Cut the grip off - Cut away from yourself, unless you want to join me in the Order of the Purple Hammer and taking a quick detour to the urgent care in the middle of your fun weekend project. Take care to not damage the shaft with the blade. Hooked blades are good for this. It still takes some tugging and picking to get the grip free.
These grips are held on tight with a double-face tape. It would take forever to pick off, bit-by-bit, but the power of fire gets the job done quickly. I roasted it, very briefly, with the TS-4000 to break down the glue.
On with the new
I found up some specialty, two-sided grip tape at a sporting goods store. I wrapped it carefully around the shaft, letting it hang just past the end. The excess got twisted the and tucked into the open end of the shaft.
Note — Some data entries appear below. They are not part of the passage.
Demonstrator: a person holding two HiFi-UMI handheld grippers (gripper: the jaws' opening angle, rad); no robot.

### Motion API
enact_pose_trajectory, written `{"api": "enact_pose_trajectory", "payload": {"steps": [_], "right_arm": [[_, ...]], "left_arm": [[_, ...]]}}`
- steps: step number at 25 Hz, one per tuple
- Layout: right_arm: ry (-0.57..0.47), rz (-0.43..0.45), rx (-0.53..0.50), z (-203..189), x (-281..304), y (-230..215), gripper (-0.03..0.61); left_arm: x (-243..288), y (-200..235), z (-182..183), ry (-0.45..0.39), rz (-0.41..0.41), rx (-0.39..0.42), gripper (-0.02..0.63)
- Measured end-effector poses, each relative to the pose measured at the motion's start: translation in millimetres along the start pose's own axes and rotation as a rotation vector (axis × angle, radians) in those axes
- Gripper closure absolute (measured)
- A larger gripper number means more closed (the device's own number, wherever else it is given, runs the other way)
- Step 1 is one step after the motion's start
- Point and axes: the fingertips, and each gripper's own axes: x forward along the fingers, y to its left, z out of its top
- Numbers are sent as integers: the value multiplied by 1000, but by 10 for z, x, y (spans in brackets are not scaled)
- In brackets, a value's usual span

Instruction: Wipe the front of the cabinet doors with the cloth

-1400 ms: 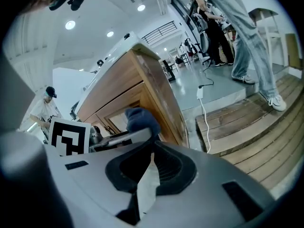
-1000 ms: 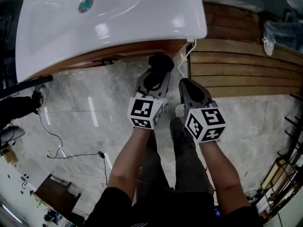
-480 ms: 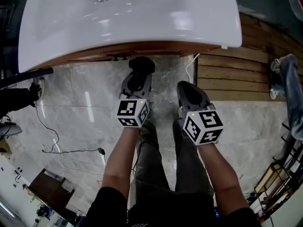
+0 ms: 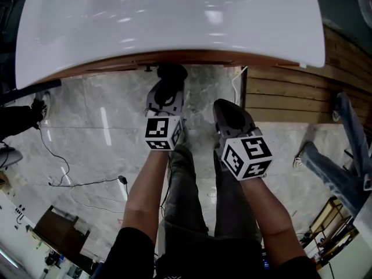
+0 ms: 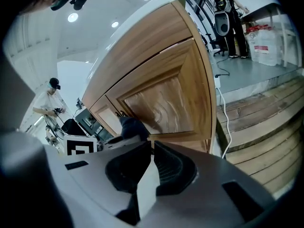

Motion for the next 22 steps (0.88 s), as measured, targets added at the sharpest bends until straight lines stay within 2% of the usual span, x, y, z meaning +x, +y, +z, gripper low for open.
{"api": "enact_pose_trajectory", "payload": {"steps": [11,22], "right_arm": [[12,-23,8,52,-8,-29,534],[-11,-59,46,68,-175,-377,534]], "left_arm": [[217,-124,-4,24,-67,17,512],[448,-777,41,17,-176,39,512]]}}
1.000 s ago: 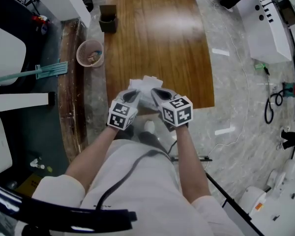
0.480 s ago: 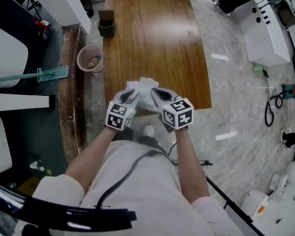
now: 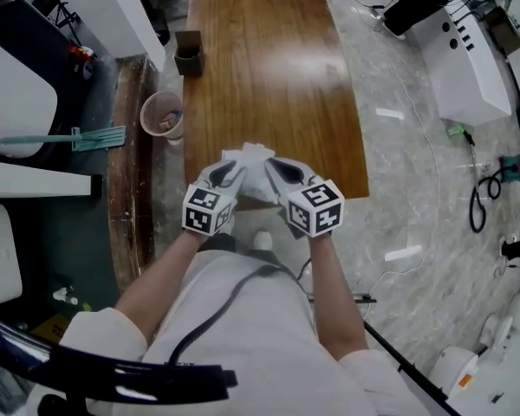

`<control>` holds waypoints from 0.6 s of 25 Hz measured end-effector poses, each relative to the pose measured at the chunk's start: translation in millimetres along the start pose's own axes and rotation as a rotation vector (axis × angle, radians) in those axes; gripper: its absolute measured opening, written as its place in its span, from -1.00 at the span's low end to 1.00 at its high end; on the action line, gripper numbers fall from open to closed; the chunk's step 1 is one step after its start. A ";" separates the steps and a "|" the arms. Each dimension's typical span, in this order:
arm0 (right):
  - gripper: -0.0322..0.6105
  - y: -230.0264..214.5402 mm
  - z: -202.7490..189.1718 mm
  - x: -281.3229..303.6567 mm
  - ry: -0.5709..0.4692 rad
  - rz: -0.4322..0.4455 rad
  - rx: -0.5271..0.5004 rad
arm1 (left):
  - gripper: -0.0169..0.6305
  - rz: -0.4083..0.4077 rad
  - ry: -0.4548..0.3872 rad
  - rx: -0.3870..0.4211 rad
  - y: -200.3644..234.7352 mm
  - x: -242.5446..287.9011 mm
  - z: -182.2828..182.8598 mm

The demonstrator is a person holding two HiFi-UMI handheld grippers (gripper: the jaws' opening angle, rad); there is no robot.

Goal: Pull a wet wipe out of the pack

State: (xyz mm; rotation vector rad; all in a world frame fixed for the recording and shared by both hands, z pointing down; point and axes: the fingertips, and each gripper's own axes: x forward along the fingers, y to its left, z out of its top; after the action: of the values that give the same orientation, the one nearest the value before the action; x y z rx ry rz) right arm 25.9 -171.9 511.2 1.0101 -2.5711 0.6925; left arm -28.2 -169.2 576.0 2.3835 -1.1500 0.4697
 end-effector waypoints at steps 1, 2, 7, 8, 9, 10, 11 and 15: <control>-0.87 0.5 2.1 -2.5 -0.009 0.000 -0.004 | -0.58 0.001 -0.009 0.001 -1.6 -1.3 3.6; -0.87 1.0 3.9 -5.1 -0.018 0.000 -0.007 | -0.58 0.002 -0.018 0.003 -3.4 -2.5 7.2; -0.87 5.0 16.1 -20.2 -0.067 -0.004 -0.027 | -0.59 0.002 -0.061 0.007 -12.3 -7.4 25.9; -0.87 6.0 18.8 -23.4 -0.079 -0.007 -0.031 | -0.59 0.004 -0.070 0.008 -13.7 -8.8 28.9; -0.86 6.7 21.1 -26.6 -0.091 -0.010 -0.033 | -0.59 0.006 -0.078 0.010 -15.0 -10.2 31.6; -0.87 7.0 23.4 -29.9 -0.102 -0.014 -0.035 | -0.60 0.009 -0.086 0.012 -16.3 -11.7 34.5; -0.87 7.2 25.5 -33.2 -0.114 -0.018 -0.037 | -0.62 0.011 -0.094 0.014 -17.7 -13.4 37.8; -0.86 8.7 33.2 -47.4 -0.153 -0.032 -0.050 | -0.73 0.010 -0.141 0.019 -26.7 -22.6 56.2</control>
State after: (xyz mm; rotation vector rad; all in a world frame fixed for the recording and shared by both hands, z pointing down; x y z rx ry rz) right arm 50.5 -157.6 460.0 1.1257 -2.6812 0.5598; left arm -14.4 -169.8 511.3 2.4619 -1.2234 0.3212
The tape I used is solvent activated, so it's a neat trick to get the new grip on. First you pour a solvent, like mineral spirits liberally over tape, then into the grip with your thumb over the little hole in the end. Swirl it around thoroughly and let it drizzle out, like melted butter, over the grip tape.
In a quick push, slip the new grip over the wet tape and spin it around to line up properly with the head. It needs to sit overnight to cure and prevent the inadvertent slingshotting of the iron out of the grip on the first hard swing. (Remember my tip about flying golf clubs)
You know I'm a huge proponent of Do it Yourself projects. These three projects were a ton of fun and super easy to do. I got to try several new techniques without spending much money at all. Just think of how much money you can save doing all three of these DIY's with a Bernzomatic blow torch and some simple tools.
How about those flame-finished club heads?!!